Fethullah Gülen’in piyasa ekonomisi konusunda görüşü nedir? Devlete ve özel girişime ekonomide nasıl bir yer biçer?
“Enginliğiyle Bizim Dünyamız” adlı kitabında Fethullah Gülen, İslamiyet’te özel mülkiyet ve hür teşebbüs konularında şunları ifade etmiştir: “İslâm ekonomisinin temel esaslarından biri de, hiç şüphesiz ferdin mülk edinme hakkıdır. İslâm, her mevzuda olduğu gibi bu konuda da tutarlı ve müstakîm bir yol takip etmiştir. Ne fertleri bütün bütün mülk edinmeden mahrum etmiş ne de onların ‘lâ yüs’el’ (sorumsuzca) harcamalarda bulunmasına göz yummuştur. Bu itibarla da İslâm, iktisadî yapısıyla, gerek kapitalizm ve gerekse sosyalizmden ayrılarak farklı bir çizgi takip etmiştir.

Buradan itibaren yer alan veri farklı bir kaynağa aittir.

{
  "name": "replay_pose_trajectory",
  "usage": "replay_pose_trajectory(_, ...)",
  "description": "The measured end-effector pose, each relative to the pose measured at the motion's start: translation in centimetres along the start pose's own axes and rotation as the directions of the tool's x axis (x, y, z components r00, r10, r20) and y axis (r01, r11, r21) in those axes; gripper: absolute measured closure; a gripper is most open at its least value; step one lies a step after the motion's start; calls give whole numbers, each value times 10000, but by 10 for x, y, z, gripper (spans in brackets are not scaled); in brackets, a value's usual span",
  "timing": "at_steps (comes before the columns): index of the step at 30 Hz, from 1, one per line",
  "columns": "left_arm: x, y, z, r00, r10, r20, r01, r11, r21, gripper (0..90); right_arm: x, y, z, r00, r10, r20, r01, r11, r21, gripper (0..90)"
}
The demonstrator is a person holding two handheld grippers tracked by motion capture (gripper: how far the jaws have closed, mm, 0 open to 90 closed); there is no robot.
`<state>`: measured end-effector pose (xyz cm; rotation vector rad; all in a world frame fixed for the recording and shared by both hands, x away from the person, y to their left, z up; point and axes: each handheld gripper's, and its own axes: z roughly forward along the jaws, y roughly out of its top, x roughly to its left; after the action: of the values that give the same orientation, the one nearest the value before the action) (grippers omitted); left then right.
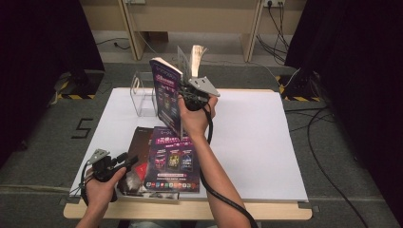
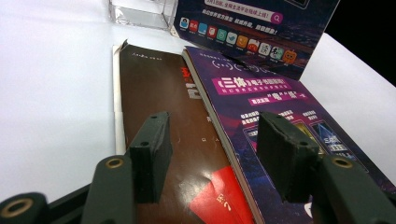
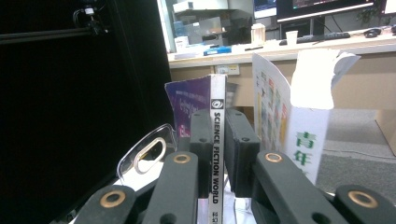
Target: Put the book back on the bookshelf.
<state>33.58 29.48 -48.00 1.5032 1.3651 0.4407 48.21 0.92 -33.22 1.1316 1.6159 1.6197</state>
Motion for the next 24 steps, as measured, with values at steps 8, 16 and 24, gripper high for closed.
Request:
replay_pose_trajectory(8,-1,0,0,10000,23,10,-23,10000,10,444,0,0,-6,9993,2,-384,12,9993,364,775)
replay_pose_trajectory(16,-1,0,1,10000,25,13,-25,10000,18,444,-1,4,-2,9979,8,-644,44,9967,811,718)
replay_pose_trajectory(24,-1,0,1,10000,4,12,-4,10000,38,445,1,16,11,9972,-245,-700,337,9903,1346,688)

Mal-mülk edinme insanda fıtrî bir duygudur. Zira bütün umranlar ve bütün medeniyetler bu duygu ile kurulmuş ve korunmuştur. Ferdî mülkiyeti inkâr etmek suretiyle fıtratla çatışmak bir aşırılık (tefrit) olduğu gibi, ferde, sahip olduğu şeylere sınır koymaksızın sonsuz bir tasarruf hürriyeti vermek de bir başka aşırılıktır (ifrat). Fert, ticarî ve iktisadî hayatında hür ve serbesttir. Meşru ve İslâm’ın çizdiği ölçüler içinde olmak kaydıyla o, istediğini alır-satar; topluma zarar verecek şekilde faiz ve stokçuluğa girmemek şartıyla malını saklar ve bunu belli pazarlarda değerlendirir. Onu korumak için gerekli tedbirleri alır. Zira, İslâm’da malı korumak, aynen canı ve ırzı korumak kadar mukaddestir ki, bu da İslâm’ın mala verdiği ehemmiyeti göstermesi bakımından çok önemlidir.

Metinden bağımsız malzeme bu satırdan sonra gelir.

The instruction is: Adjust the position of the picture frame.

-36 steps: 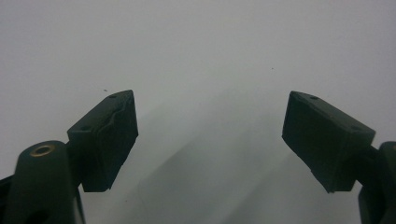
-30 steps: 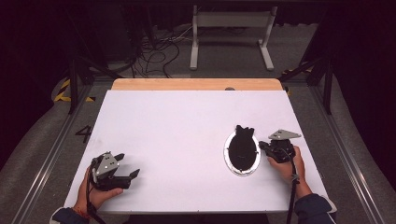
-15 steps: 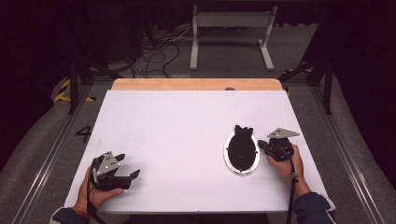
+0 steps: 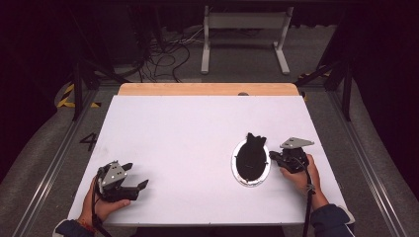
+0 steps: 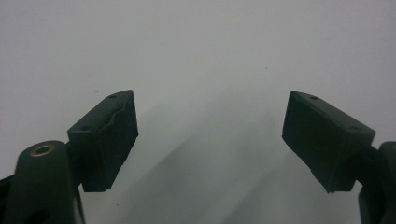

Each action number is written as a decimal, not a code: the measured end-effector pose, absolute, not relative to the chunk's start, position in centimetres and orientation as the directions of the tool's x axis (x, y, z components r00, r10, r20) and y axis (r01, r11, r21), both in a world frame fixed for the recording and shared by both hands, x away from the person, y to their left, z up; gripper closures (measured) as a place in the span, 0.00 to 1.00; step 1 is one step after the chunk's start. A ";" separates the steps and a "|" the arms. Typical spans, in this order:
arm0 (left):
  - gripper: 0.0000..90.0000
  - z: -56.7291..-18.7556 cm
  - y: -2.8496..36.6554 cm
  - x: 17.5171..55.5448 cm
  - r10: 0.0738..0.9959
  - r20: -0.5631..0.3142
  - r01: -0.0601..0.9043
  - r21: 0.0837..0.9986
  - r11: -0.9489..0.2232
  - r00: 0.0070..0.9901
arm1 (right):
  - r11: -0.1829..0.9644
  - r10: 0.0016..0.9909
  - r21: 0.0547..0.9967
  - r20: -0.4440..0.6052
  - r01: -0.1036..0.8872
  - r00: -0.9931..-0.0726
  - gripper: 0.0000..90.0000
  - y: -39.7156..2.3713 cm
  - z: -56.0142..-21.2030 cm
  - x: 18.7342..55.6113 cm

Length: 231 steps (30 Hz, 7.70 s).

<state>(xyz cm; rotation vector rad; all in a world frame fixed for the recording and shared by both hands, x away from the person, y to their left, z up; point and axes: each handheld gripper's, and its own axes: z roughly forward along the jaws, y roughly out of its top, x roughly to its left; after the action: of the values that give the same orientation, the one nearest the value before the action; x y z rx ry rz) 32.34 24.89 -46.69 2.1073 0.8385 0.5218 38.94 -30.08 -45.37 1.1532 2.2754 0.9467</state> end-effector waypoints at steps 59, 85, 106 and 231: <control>0.22 -46.1 19.1 34.2 0.613 0.056 0.346 0.783 -0.517 0.788 | 0.570 0.635 0.710 -0.061 0.414 -0.770 1.00 -23.0 -45.4 36.6; 0.21 -46.3 8.1 35.0 0.431 -0.025 0.292 0.771 -0.567 0.902 | 0.487 0.783 0.737 -0.130 0.469 -0.608 1.00 -24.6 -45.4 43.2; 0.19 -46.7 6.1 35.6 0.509 0.050 0.325 0.715 -0.619 0.860 | 0.554 0.719 0.709 -0.143 0.437 -0.680 1.00 -23.7 -45.4 42.6; 1.00 -45.9 9.1 39.1 0.437 0.056 0.283 0.687 -0.669 0.898 | 0.598 0.591 0.705 -0.068 0.380 -0.804 1.00 -22.2 -45.4 35.4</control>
<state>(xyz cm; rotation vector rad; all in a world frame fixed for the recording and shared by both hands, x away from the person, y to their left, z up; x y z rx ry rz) 39.15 9.05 -45.93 2.3443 0.5130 0.2803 35.44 -22.17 -45.40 0.7917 2.5338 1.0165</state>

Özel mülkiyet ve hür teşebbüs, İslâm’ın kendi orijinine uygun olarak onun iktisadî yapısının esasları arasındadır. İslâm İktisadı, bu konudaki görüş ve düşünceleriyle de diğer sistemlerden ayrılır. Zira o, daima yolun en güzelini ve insan fıtratına en uygun olanını işaretler.”[1]

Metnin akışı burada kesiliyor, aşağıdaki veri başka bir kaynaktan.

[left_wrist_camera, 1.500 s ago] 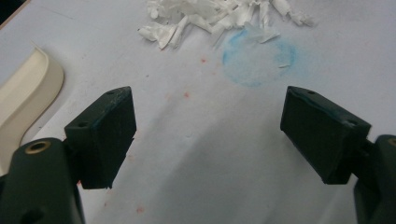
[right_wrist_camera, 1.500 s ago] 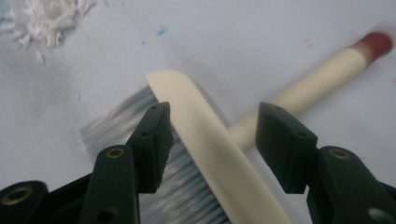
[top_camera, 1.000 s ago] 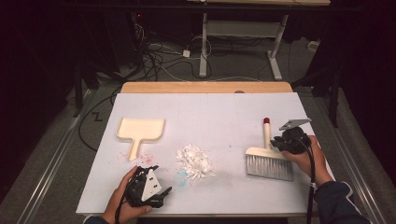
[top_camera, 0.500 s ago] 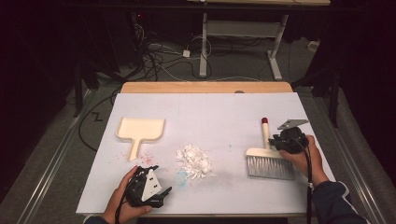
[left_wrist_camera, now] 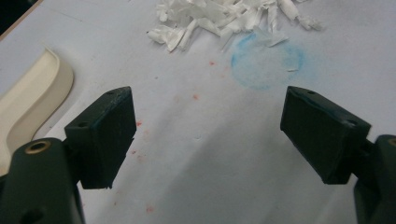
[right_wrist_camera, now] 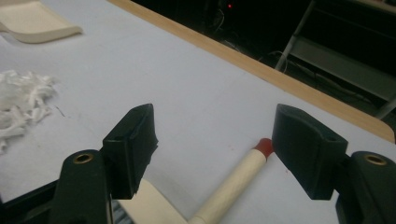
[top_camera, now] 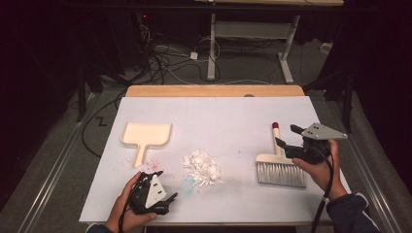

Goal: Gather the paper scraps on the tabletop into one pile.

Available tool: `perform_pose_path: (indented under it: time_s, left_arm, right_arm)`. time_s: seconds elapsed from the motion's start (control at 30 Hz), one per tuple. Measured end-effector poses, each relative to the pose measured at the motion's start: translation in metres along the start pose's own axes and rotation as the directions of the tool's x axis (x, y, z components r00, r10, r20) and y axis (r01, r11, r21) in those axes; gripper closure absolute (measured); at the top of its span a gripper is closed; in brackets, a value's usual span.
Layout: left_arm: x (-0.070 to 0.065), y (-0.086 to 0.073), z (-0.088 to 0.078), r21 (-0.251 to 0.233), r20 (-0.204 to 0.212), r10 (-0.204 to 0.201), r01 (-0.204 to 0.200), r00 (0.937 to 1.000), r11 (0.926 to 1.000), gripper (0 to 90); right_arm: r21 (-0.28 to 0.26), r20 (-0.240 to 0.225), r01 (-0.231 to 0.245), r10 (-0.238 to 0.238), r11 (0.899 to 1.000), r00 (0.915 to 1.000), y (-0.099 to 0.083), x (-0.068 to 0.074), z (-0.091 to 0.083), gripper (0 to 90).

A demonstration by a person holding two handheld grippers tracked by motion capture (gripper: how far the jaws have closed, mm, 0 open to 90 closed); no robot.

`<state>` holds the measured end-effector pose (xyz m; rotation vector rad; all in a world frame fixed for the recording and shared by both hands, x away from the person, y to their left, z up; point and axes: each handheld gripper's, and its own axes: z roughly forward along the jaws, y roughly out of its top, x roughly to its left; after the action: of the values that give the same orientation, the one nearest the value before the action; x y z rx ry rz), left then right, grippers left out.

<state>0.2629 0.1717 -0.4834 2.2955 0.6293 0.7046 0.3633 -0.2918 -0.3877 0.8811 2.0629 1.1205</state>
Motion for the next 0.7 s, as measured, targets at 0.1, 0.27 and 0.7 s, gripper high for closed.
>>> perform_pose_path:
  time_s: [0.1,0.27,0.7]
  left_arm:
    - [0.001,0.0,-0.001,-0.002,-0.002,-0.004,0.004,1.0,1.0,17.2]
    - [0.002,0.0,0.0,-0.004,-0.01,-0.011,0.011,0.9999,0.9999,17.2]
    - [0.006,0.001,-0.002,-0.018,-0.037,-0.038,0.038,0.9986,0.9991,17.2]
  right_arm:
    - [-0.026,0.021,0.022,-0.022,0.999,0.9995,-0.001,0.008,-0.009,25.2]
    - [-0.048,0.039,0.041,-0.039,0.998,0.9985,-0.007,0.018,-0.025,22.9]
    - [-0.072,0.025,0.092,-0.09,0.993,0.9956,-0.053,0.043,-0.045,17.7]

Türkiye’nin her bakımdan refahını ve kalkınmasını; uluslararası ölçekte borçlanan ve mahkûm edilen bir ülke değil, zengin ve söz sahibi bir ülke olmasını arzulayan Fethullah Gülen, bu maksatla, iş adamlarına eğitimin yanı sıra, ekonomi alanında da dışa açılma tavsiyelerinde bulunmuştur ve bir değerlendirmesinde şunları söylemiştir:
Her mü’min, –meşru dairede olmak şartıyla– mutlaka zengin olmalıdır. Gerektiğinde sermayeler birleştirilmeli, yurt dışında, yurt içinde, yatırımın geçerli ve rekabete açık olan türlerinde mutlaka yatırıma gidilmelidir. Müsbet ve dinî ilimlerle yetişmiş insanlar vasıtasıyla gelecek asırları kucaklamak için ekonominin bu mevzudaki müessiriyeti (etkinliği) unutulmamalıdır. Bu açıdan, mü’minlerin yurt içinde ve yurt dışındaki servet yollarını keşfedip, zengin olmaları şarttır. Zira, her şeyleriyle Allah yolunda ülke ve insanlık adına hizmete kilitlenmiş bu insanların ticarette çalışmaları, parayı koruma korkuları –niyetlerinden dolayı– düşman karşısında nöbet tutmadaki korku gibi birer sevap vesilesi olabilir. Hayır yolunda ve o hayra vesile olacak hemen her meşru sebep bir ibadettir. Öyleyse bu ülkenin ekonomi ve eğitim açısından kalkındırılması, birlik ve beraberliğimizin temin edilmesi, hep alan, isteyen ülke olmaktan kurtulması mülâhazasıyla yapılan sınaî, iktisadî her teşebbüs bir ibadet hükmündedir.[2]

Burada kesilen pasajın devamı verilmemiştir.